:: Work instructions ::
Within the listing below, the lines to output run from the one containing "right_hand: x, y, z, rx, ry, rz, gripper" through the one containing "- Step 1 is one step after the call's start"; copy them exactly and nothing else.

──────── Data shown

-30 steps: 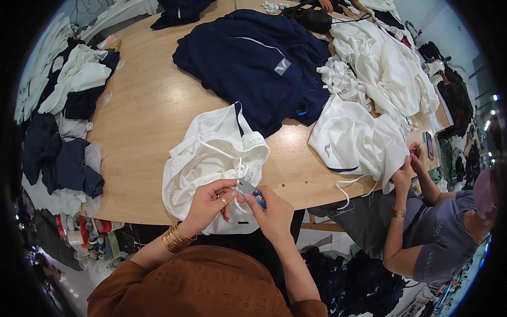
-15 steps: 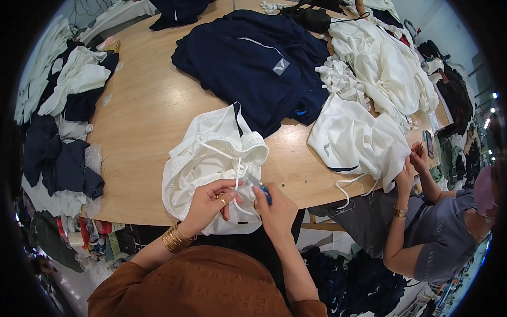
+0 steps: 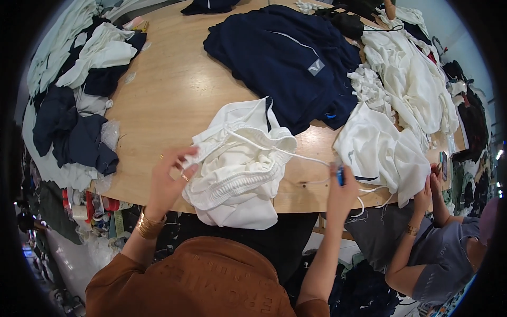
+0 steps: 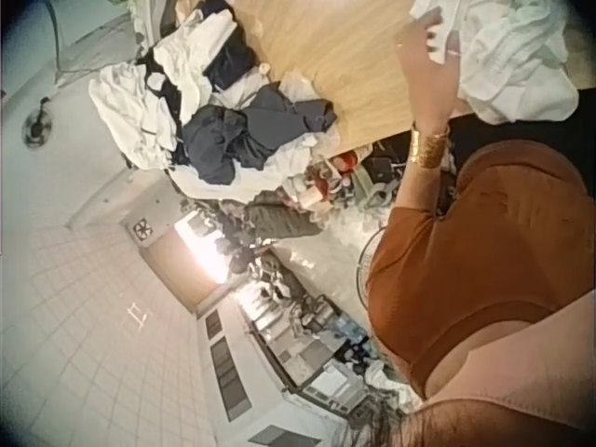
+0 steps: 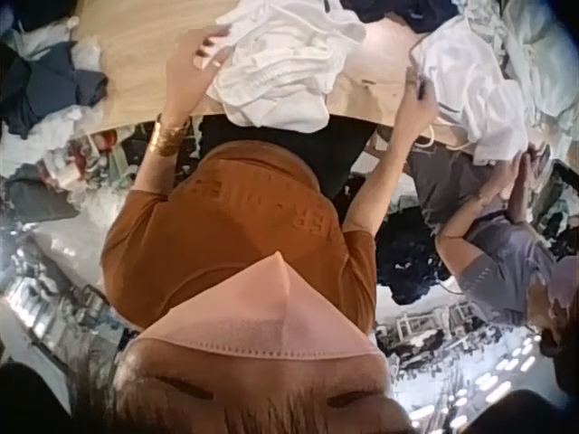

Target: Inspecting garments for quality and trimming loose threads using a thread clipper.

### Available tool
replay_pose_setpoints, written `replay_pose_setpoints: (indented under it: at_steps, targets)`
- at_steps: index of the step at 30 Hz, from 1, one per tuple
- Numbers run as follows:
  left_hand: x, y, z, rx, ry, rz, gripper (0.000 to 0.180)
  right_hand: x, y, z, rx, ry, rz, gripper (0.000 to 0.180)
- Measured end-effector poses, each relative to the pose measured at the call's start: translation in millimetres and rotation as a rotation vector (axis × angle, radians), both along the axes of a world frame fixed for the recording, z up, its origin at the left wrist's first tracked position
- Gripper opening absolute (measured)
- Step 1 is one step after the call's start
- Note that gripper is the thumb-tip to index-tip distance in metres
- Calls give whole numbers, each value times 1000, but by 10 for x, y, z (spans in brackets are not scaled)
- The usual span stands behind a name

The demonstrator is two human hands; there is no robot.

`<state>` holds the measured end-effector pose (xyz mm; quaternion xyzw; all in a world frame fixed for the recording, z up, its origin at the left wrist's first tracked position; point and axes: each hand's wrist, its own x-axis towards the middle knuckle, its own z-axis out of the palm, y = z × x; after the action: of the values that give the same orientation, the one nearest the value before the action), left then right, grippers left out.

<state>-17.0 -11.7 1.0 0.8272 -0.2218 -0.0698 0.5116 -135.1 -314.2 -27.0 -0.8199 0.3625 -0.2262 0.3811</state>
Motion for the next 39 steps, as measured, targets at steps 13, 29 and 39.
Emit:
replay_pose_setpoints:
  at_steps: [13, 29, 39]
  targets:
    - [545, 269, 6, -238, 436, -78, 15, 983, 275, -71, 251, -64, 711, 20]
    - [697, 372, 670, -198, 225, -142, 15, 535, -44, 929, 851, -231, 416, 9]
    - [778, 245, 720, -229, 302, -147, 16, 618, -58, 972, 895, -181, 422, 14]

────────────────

:: Solution to this task ::
  right_hand: x, y, z, rx, ry, rz, gripper (0.000 to 0.180)
- Measured end-effector poses, each relative to the pose measured at the call's start: translation in millimetres and rotation as a rotation vector (axis × angle, radians), both along the axes of a world frame fixed for the recording, z up, its origin at the left wrist's first tracked position
- Gripper opening absolute (measured)
- Step 1 is one step after the call's start

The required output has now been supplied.